▸ Your goal: The pictures stay out. Please retype every line below exactly.

______

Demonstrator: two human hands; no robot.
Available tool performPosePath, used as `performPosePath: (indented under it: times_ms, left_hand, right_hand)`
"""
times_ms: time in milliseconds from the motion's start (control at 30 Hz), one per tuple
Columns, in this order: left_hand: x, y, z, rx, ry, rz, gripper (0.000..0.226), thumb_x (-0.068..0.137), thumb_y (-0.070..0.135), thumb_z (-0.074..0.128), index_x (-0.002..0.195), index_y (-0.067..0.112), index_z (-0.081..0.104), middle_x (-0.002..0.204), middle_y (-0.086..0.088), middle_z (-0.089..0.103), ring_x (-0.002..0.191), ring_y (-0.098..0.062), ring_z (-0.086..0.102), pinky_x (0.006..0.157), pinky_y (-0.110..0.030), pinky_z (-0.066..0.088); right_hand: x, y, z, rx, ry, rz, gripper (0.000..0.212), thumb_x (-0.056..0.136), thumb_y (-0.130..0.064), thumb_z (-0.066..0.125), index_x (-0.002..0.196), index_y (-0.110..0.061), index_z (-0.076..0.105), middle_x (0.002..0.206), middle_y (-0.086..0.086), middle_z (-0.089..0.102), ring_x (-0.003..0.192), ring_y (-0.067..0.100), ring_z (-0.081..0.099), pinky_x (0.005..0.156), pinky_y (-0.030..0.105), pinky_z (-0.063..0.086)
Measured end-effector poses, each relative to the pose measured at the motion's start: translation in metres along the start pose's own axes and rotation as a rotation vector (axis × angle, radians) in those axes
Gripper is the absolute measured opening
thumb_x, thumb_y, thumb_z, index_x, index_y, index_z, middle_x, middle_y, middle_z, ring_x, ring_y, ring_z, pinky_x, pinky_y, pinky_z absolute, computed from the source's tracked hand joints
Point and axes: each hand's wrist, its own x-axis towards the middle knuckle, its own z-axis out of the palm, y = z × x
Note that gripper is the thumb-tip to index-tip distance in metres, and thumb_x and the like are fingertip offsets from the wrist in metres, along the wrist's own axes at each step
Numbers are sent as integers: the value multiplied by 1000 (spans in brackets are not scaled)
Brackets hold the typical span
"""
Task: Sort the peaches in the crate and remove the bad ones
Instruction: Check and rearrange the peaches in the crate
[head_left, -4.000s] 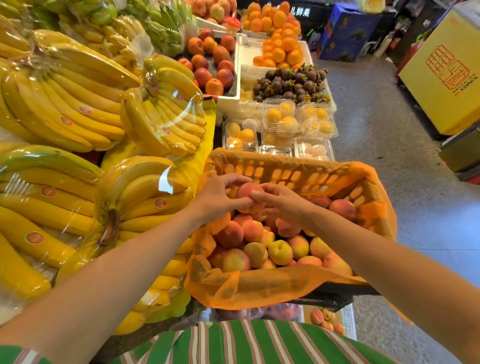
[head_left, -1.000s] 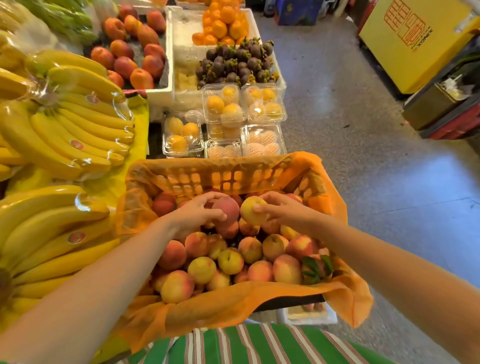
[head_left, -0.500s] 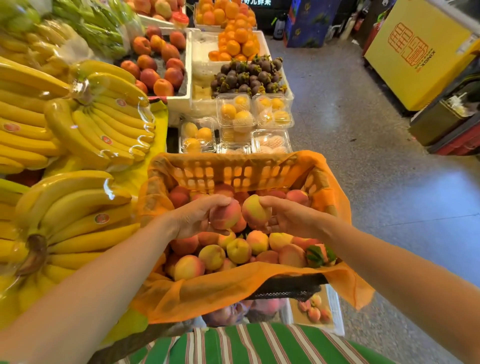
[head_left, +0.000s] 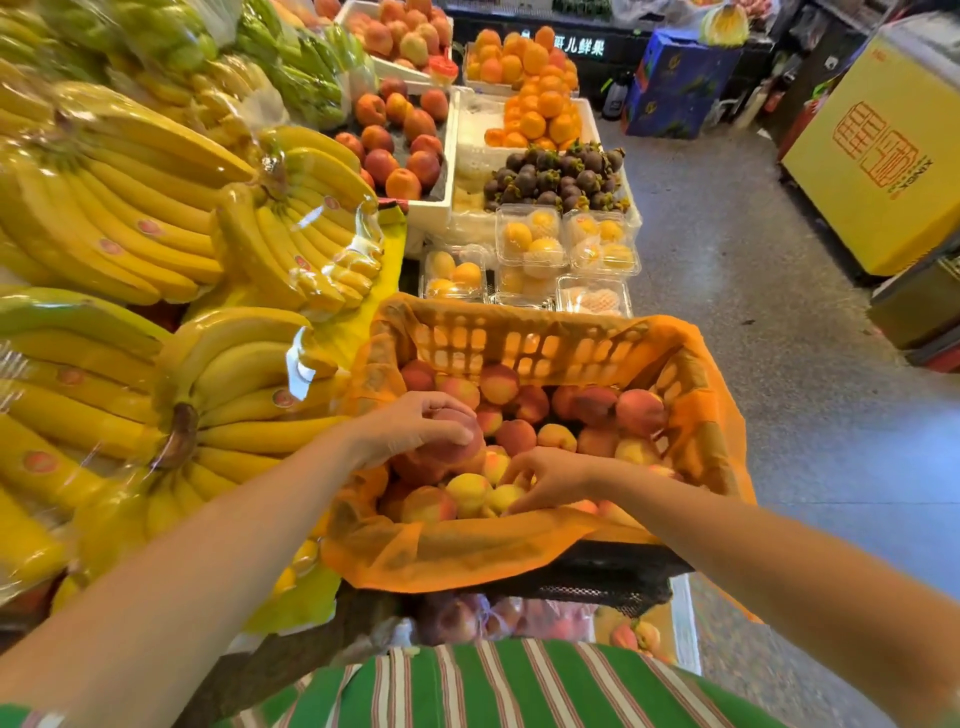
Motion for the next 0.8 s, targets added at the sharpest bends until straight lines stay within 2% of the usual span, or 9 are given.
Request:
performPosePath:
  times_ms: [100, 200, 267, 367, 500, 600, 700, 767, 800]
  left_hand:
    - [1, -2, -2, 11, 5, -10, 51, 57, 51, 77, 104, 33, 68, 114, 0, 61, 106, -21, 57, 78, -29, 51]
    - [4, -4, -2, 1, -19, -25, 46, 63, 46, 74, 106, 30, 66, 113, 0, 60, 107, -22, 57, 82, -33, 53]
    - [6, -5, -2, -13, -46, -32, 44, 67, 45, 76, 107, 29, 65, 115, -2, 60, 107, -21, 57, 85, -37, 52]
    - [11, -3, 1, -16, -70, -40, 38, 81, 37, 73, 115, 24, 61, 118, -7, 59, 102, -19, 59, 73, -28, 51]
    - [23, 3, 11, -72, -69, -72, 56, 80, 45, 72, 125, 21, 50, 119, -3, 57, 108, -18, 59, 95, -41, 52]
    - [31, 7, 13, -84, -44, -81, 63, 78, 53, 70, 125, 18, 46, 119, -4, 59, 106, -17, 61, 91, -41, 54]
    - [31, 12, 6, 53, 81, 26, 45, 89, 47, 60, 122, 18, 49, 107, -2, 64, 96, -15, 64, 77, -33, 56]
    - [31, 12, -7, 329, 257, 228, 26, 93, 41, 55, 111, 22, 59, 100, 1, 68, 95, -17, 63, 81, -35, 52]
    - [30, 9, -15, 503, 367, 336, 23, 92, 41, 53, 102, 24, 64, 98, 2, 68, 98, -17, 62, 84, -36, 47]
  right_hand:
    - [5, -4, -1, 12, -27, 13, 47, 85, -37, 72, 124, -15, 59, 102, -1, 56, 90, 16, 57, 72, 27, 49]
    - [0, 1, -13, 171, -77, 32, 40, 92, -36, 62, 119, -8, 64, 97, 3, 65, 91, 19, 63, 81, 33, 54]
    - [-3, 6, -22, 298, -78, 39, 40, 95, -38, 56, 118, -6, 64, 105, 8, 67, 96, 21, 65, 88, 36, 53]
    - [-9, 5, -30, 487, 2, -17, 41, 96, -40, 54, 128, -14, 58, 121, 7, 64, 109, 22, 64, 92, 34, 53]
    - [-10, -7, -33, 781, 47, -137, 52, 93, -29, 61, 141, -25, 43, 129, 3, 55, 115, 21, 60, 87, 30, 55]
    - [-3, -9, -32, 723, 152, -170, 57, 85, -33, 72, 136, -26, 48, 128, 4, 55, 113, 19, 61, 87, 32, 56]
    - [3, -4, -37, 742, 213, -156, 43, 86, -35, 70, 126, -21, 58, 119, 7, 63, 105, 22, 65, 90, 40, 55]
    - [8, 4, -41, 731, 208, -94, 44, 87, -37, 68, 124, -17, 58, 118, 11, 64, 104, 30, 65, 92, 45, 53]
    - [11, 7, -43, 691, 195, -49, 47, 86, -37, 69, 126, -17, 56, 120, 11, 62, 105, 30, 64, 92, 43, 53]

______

▸ Finished task:
Demonstrator: two human hands; no robot.
Available tool performPosePath, used as `performPosePath: (indented under it: times_ms, left_hand, right_hand)`
"""
times_ms: time in milliseconds from the motion's start (control at 30 Hz), one per tuple
Columns, in this order: left_hand: x, y, z, rx, ry, rz, gripper (0.000..0.226), thumb_x (-0.068..0.137), thumb_y (-0.070..0.135), thumb_z (-0.074..0.128), index_x (-0.002..0.195), index_y (-0.067..0.112), index_z (-0.081..0.104), middle_x (-0.002..0.204), middle_y (-0.086..0.088), middle_z (-0.089..0.103), ring_x (-0.002..0.191), ring_y (-0.098..0.062), ring_z (-0.086..0.102), pinky_x (0.006..0.157), pinky_y (-0.110..0.030), pinky_z (-0.066..0.088); right_hand: x, y, z, rx, ry, rz, gripper (0.000..0.212), thumb_x (-0.056..0.136), thumb_y (-0.130..0.064), thumb_z (-0.066..0.125), index_x (-0.002..0.196), index_y (-0.110..0.061), index_z (-0.076..0.105), middle_x (0.002..0.206), middle_y (-0.086..0.086), middle_z (-0.089..0.102), ring_x (-0.003..0.192), ring_y (-0.067..0.100), ring_z (-0.081..0.099), pinky_x (0.005..0.156), pinky_y (-0.030..0.105), pinky_z (-0.063..0.086)
Measured end-effector poses, each relative to the pose measured at the motion's start: translation in metres along the start pose's own axes and rotation as a rotation vector (axis × angle, radians) in those axes
Gripper is the absolute measured opening
thumb_x, thumb_y, thumb_z, index_x, index_y, index_z, middle_x, middle_y, middle_z, ring_x, ring_y, ring_z, pinky_x, pinky_y, pinky_z absolute, computed from the source's tracked hand joints
Point and axes: each hand's wrist, its own x-axis towards the middle knuckle, its own z-axis out of the palm, y = z × x
Note that gripper is the thumb-tip to index-tip distance in metres, and thumb_x and the like are fingertip offsets from the wrist in metres, along the wrist's own axes at each step
Numbers are sent as integers: the value multiplied by 1000 (spans in brackets are not scaled)
Brackets hold the typical span
"""
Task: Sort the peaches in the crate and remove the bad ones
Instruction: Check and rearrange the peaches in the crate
[head_left, -4.000s] 
[head_left, -1.000s] 
[head_left, -0.500s] 
[head_left, +0.000s] 
Motion for the next 0.8 s, targets added at the sharpest bends until straight lines stay within 2% of the usual span, or 9 are given.
Request:
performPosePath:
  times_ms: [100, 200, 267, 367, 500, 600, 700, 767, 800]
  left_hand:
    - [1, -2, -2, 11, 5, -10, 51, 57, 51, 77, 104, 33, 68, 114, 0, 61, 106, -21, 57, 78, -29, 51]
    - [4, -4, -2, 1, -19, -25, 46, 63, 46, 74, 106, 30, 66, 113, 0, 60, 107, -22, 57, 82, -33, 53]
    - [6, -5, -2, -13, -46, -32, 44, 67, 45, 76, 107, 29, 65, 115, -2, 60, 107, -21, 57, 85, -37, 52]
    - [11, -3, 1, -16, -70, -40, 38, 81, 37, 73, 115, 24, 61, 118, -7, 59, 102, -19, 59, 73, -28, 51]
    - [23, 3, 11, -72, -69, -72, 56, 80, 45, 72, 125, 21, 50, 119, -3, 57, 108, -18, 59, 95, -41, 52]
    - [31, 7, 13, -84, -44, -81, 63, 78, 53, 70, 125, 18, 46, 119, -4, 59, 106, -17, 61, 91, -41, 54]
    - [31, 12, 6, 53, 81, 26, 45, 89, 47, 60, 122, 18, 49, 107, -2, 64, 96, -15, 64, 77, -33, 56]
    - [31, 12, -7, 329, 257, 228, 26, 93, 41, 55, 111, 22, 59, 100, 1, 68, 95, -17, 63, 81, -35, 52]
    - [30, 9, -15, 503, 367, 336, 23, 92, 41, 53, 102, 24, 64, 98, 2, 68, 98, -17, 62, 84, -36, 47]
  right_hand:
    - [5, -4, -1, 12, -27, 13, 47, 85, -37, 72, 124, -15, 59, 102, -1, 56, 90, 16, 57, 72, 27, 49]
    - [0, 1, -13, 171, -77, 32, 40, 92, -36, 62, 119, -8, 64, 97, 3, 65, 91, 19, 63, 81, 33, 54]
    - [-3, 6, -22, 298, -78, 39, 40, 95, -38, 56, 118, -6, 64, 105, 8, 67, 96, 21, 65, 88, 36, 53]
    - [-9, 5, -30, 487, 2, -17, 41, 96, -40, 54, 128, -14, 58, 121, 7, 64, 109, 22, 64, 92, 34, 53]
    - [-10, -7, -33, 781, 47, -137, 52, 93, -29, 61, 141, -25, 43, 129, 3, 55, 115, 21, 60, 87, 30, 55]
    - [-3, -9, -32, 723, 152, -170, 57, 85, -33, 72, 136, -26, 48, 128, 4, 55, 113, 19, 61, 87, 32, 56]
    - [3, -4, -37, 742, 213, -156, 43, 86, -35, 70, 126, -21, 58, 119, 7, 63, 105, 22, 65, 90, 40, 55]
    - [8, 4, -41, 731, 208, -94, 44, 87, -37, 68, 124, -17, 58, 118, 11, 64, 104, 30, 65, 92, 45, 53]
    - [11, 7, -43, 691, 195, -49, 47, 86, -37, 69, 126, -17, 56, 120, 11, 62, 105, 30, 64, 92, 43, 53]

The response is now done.